## [EXERCISE PROMPT]
All the data should be repeated exactly. Any image in it is left out.

## [SUPPLIED DATA]
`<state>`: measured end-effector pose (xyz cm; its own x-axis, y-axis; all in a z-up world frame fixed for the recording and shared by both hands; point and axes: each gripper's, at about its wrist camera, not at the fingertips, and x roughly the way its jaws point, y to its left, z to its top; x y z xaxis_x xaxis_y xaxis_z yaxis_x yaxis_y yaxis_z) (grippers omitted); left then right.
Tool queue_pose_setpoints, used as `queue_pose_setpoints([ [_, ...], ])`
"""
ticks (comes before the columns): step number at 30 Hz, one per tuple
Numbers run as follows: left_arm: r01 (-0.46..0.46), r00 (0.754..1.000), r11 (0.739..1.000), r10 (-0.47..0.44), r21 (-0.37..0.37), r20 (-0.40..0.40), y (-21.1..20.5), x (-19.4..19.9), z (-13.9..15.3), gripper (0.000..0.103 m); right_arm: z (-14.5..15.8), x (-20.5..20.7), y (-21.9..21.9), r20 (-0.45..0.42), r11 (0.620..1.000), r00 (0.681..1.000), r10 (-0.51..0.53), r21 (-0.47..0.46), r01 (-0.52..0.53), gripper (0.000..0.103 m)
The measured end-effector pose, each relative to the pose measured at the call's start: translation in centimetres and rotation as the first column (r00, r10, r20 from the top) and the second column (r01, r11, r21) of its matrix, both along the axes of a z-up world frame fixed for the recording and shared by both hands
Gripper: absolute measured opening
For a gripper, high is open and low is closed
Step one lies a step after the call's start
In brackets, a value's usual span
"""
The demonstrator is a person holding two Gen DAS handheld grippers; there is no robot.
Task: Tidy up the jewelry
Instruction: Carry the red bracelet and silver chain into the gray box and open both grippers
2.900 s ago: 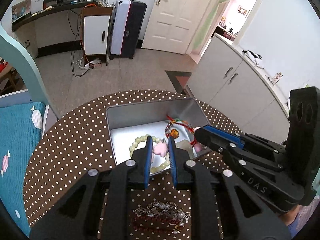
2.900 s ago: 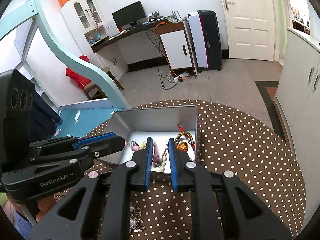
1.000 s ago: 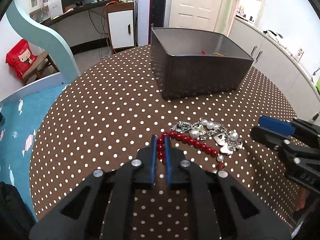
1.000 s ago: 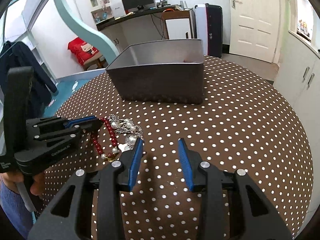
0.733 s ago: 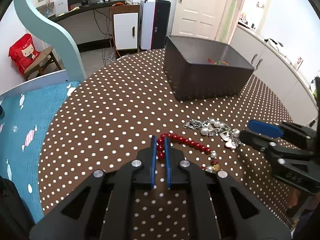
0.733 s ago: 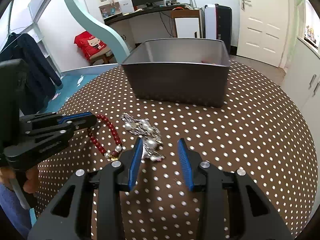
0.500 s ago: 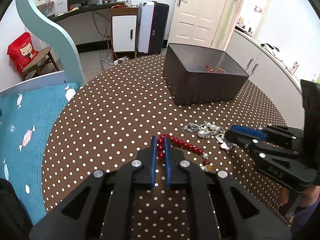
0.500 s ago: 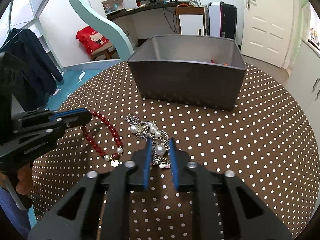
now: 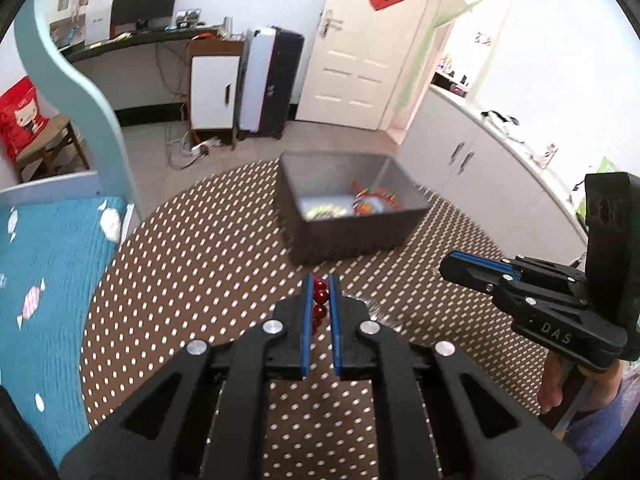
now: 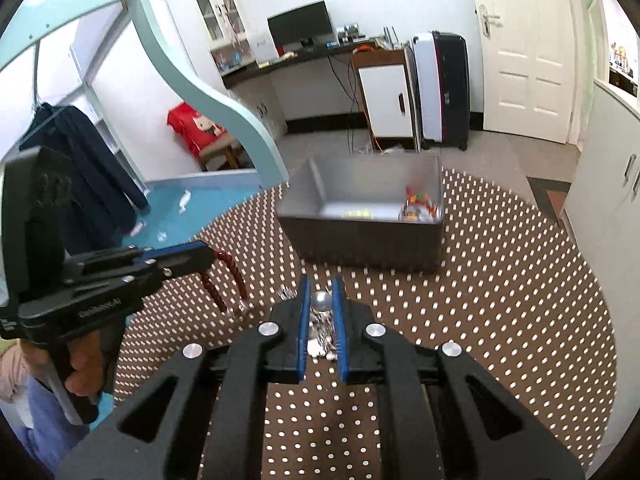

## [REPLY]
`<state>`: measured end-effector pose (xyz cm; its own x-axis, y-axis; all in a z-up world frame fixed for the recording and shared by both hands; point and axes: each gripper's, at about its wrist camera, not at the fingertips, and x roughly the way its jaws point, y to its left, z to its top; x y z xaxis_x xaxis_y xaxis_z yaxis_x yaxis_y yaxis_z) (grippers omitted); left then right.
Tool queue_pose_setpoints, used as `queue_pose_setpoints([ [_, ...], ])`
"""
ticks (comes before the columns): step number at 30 Hz, one per tuple
Numbers run as follows: left_arm: r01 (-0.46..0.46), r00 (0.754..1.000), r11 (0.739..1.000), r10 (-0.47..0.44), r21 (-0.37..0.37), r20 (-0.40..0.40), y (-21.1..20.5), x (-19.4..19.9), z (-13.9..15.3), gripper (0.000..0.103 m); right_arm: z (-14.5..15.8), x (-20.5..20.7), y (-21.9..21.9), r20 (-0.45..0.42), r11 (0.620..1.000), r00 (0.681..1.000), r10 (-0.51..0.53), r21 (-0.47..0.46), r01 (-0.52..0.53), gripper (0.000..0.103 m)
The measured end-effector pose, each relative to the pose measured at the call's start: translation in centimetres and rotation as the first column (r00, r10, r20 from the top) and the second column (r01, r11, r21) of its matrix, both along the axes of a z-up world frame fixed for the recording and shared by both hands
Gripper: absolute measured opening
For a gripper, high is open and low is closed
Step one lies a step after the call's start
In brackets, a value's usual span
"""
The demonstrator is a person holding two Gen DAS handheld grippers; there is no robot.
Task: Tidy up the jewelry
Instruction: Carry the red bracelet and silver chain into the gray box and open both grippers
2.900 s ago: 
2.900 s ago: 
1.000 s ago: 
1.000 s ago: 
0.733 s ago: 
0.733 s ago: 
0.500 s ago: 
0.500 s ago: 
now: 
now: 

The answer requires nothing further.